Question

The tangent to the parabola y² = 4x at the point where it intersects the circle x² + y² = 5 in the first quadrant, passes through the point:
1. \(\left( { - \frac{1}{3},{\rm{\;}}\frac{4}{3}} \right)\)
2. \(\left( {\frac{1}{4},\frac{3}{4}} \right)\)
3. \(\left( {\frac{3}{4},\frac{7}{4}} \right)\)
4. \(\left( { - \frac{1}{4},\frac{1}{2}} \right)\)

Answer 1

Correct Answer - Option 3 : \(\left( {\frac{3}{4},\frac{7}{4}} \right)\)

A secant of a parabola is a line, or line segment, that joins two distinct points on the parabola.
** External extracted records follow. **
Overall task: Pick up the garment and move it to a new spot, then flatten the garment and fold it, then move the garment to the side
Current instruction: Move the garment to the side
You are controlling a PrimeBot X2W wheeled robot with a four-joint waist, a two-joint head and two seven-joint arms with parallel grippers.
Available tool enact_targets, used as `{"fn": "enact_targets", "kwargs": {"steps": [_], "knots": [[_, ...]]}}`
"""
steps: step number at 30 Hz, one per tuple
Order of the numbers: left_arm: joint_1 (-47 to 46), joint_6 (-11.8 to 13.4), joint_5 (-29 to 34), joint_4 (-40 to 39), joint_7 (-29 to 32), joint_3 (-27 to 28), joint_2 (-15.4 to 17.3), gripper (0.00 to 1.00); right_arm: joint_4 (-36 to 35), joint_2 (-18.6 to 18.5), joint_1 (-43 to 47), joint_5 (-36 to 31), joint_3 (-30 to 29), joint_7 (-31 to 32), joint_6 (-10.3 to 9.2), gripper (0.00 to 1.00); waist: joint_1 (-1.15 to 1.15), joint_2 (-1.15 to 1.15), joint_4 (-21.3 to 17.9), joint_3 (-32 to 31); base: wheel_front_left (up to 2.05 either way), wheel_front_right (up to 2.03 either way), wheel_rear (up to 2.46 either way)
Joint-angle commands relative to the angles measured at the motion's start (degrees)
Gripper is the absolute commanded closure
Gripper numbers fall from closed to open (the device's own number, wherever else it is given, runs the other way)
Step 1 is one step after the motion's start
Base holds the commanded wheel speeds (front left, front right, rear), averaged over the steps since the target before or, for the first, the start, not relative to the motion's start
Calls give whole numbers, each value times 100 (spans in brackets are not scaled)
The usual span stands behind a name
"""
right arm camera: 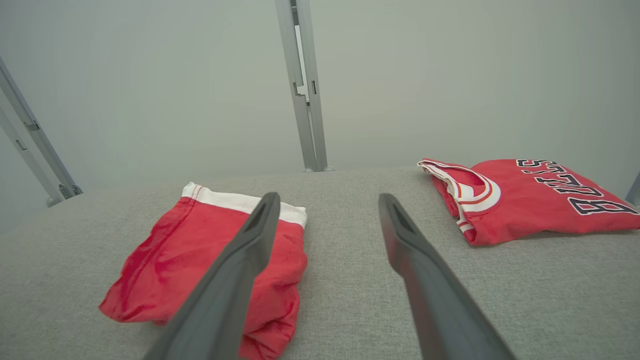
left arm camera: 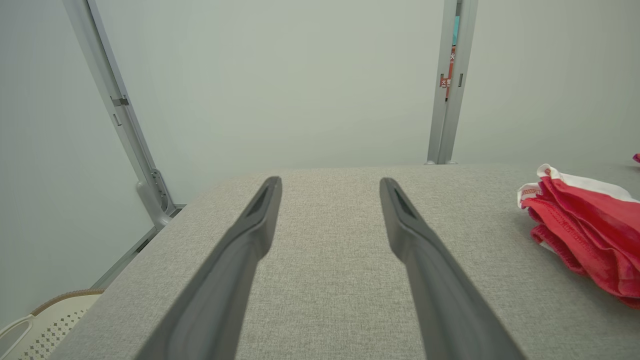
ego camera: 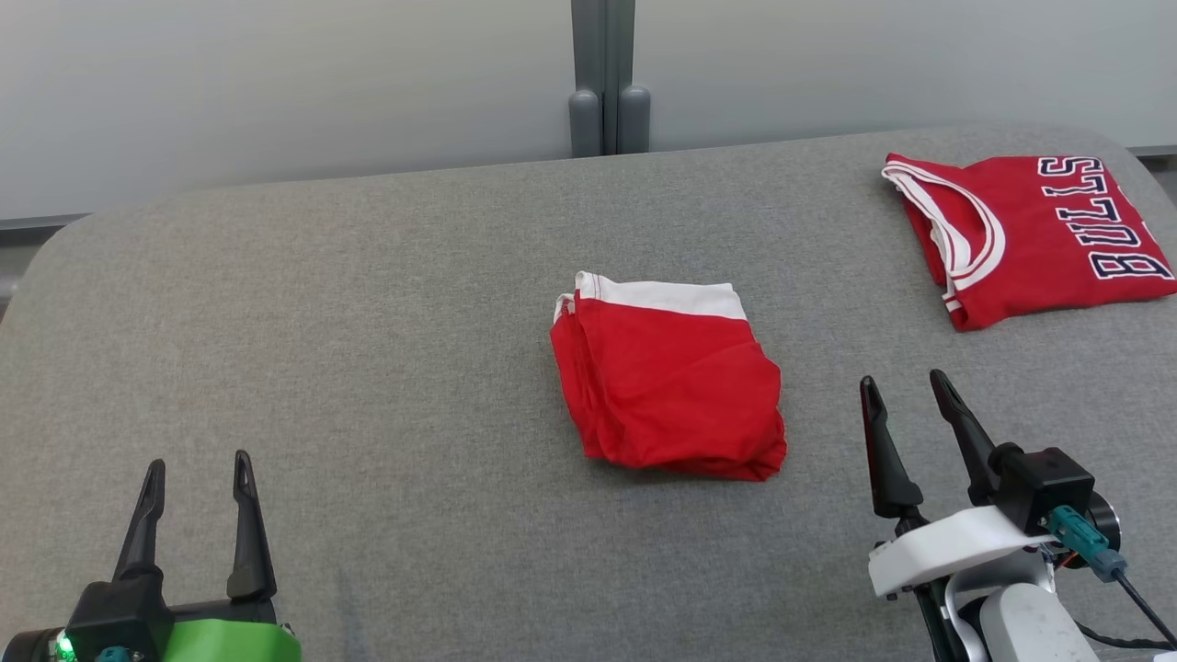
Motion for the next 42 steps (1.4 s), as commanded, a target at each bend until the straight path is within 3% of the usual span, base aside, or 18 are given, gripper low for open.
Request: {"fn": "enact_targets", "kwargs": {"steps": [1, 11, 20, 31, 42], "knots": [[23, -11, 32, 9, -15, 21, 34, 0, 23, 1, 8, -43, 3, -13, -1, 0, 0, 0, 2, 0, 0, 0, 0], [27, -16, 14, 26, -15, 63, 34, 0, 205, 10, -31, 62, 111, -12, -1, 0, 0, 0, 12, -8, 0, 0, 0], [-138, -8, -28, -4, -15, 45, 24, 0, 637, -233, -960, 106, 635, 216, -2, 0, 0, 0, 70, 171, 0, 0, 0], [-443, -47, -54, 4, -15, -50, 16, 0, 2088, -276, -2446, 128, 973, 400, -2, 0, 0, 0, 315, 624, 0, 0, 0], [-638, -63, -78, 65, -15, -108, 8, 0, 3654, -160, -2920, 379, 1064, 214, -2, 0, 0, 0, 421, 929, 0, 0, 0]]}}
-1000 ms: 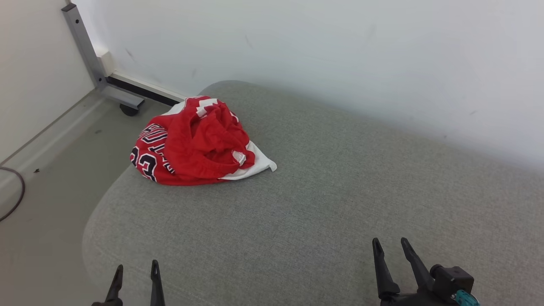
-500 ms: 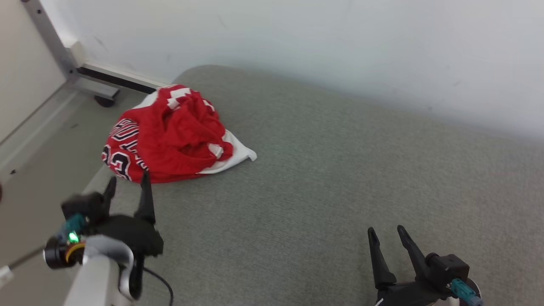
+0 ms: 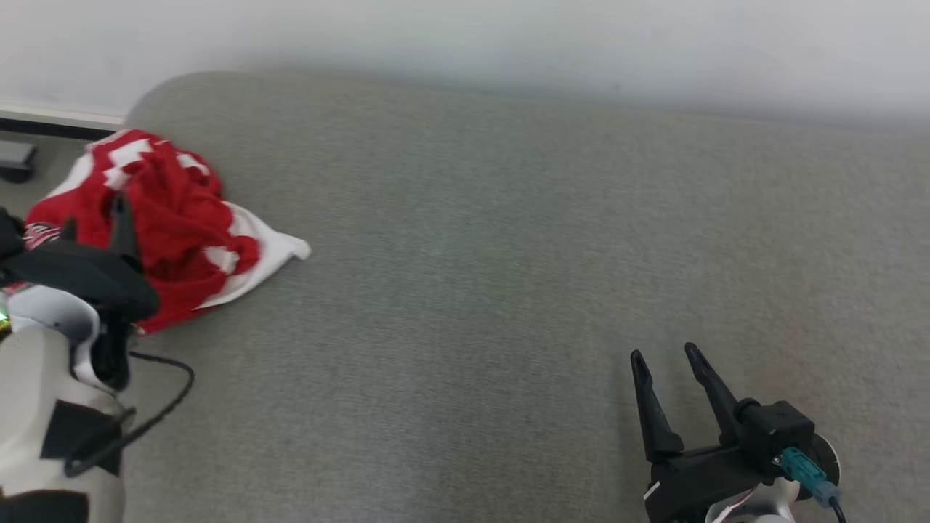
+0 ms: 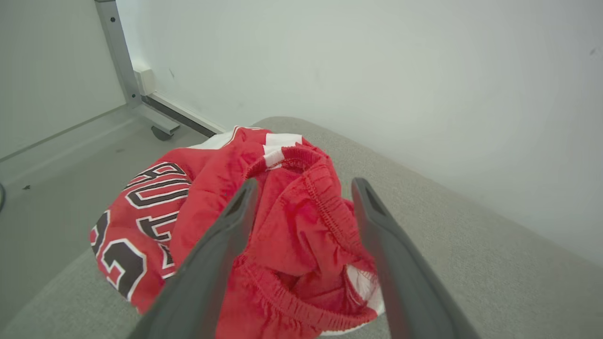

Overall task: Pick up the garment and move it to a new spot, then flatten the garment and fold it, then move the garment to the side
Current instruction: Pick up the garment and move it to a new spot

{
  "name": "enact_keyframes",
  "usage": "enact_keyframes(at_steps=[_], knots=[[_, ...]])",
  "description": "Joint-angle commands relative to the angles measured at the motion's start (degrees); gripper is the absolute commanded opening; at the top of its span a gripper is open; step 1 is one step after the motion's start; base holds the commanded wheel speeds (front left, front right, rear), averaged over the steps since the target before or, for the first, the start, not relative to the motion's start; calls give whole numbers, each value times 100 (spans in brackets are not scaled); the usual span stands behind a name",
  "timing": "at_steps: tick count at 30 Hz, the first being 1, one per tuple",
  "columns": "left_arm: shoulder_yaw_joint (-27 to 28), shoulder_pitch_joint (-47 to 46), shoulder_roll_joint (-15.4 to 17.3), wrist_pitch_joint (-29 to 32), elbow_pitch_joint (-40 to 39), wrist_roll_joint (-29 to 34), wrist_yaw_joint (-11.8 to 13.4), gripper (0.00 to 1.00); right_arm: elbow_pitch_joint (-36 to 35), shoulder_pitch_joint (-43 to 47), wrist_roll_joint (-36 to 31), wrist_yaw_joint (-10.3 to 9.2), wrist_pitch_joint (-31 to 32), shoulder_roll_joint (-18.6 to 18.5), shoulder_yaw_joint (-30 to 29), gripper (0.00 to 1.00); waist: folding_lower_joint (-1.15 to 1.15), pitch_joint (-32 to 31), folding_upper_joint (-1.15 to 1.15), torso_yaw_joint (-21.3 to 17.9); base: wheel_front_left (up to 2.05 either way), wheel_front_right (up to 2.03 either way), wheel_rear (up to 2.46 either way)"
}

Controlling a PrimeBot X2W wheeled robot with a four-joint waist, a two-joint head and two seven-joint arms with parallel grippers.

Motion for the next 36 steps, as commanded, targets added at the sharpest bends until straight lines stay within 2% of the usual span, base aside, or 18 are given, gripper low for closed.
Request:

A tangent is a line that touches the parabola at exactly one point.

To find intersection point of x² + y² = 5 and y² = 4x substitute y² = 4x in x² + y² = 5 we get

⇒ x² + 4x – 5 = 0

⇒ x² + 5x – x – 5 = 0

⇒ x(x + 5) – 1(x + 5) = 0

⇒ (x – 1)(x + 5) = 0

∴ x = 1, -5

∴ y² = 4x = 4(1) = 4

⇒ y = 2

Intersection point in 1^st quadrant be (1, 2).

Now, equation of tangent to y2 = 4x at (1, 2) is

y × 2 = 2(x + 1)

⇒ y = x + 1

⇒ x – y + 1 = 0     ----(1)

By substituting the values given in options in equation (1), we get

Option A, \(\left( { - \frac{1}{3},\;\frac{4}{3}} \right) \Rightarrow - \frac{1}{3} - \frac{4}{3} + 1 = - \frac{5}{3} + 1 \ne 0\) 

Option B, \(\left( {\frac{1}{4},\frac{3}{4}} \right) \Rightarrow \frac{1}{4} - \frac{3}{4} + 1 = - \frac{2}{4} + 1 \ne 0\) 

Option C, \(\left( {\frac{3}{4},\frac{7}{4}} \right) \Rightarrow \frac{3}{4} - \frac{7}{4} + 1 = - \frac{4}{4} + 1 = 0\) 

Option D, \(\left( { - \frac{1}{4},\frac{1}{2}} \right) \Rightarrow - \frac{1}{4} - \frac{1}{2} + 1 = - \frac{3}{4} + 1 \ne 0\) 

Hence, \(\left( {\frac{3}{4},\frac{7}{4}} \right)\) lies on (1)

Thus, option (c) is the correct answer.